** Work to complete **
Both the line containing "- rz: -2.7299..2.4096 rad" and the line containing "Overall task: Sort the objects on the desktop" belong to the span. Output exactly that span from the listing below, and nothing outside it.

(Beginning of Provided data)

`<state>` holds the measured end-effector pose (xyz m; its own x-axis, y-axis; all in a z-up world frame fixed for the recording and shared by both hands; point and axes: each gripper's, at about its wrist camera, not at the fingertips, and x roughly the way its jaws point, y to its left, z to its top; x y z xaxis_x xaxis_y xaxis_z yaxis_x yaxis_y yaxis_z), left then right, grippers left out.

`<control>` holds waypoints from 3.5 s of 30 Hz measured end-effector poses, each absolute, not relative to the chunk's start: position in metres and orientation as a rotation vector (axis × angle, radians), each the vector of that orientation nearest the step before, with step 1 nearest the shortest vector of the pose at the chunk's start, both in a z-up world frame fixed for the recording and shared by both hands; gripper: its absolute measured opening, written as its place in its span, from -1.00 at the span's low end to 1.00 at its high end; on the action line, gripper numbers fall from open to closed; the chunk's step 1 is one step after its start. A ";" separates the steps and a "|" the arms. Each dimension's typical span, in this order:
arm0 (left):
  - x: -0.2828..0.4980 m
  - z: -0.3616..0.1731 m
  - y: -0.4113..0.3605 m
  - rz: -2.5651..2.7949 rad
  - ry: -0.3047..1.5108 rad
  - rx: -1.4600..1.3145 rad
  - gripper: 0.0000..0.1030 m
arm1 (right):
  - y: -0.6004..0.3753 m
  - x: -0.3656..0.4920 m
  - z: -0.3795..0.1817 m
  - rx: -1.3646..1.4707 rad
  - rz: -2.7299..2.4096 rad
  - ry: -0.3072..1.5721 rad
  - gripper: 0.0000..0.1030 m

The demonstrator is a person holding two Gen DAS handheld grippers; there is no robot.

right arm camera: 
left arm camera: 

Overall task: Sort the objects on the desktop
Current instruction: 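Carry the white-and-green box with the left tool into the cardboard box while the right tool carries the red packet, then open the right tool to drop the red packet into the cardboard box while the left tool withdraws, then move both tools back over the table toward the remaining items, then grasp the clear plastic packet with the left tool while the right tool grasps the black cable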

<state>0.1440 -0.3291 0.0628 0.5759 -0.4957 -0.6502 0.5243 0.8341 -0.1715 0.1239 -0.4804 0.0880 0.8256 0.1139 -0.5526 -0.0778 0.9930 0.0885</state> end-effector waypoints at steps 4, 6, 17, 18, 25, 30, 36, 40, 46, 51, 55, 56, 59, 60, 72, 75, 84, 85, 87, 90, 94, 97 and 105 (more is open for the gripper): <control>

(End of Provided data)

** Answer for the task **
  - rz: -2.7299..2.4096 rad
  - ry: -0.3072..1.5721 rad
  - gripper: 0.0000..0.1030 m

The demonstrator is a person holding two Gen DAS handheld grippers; there is no robot.

right arm camera: 
left arm camera: 

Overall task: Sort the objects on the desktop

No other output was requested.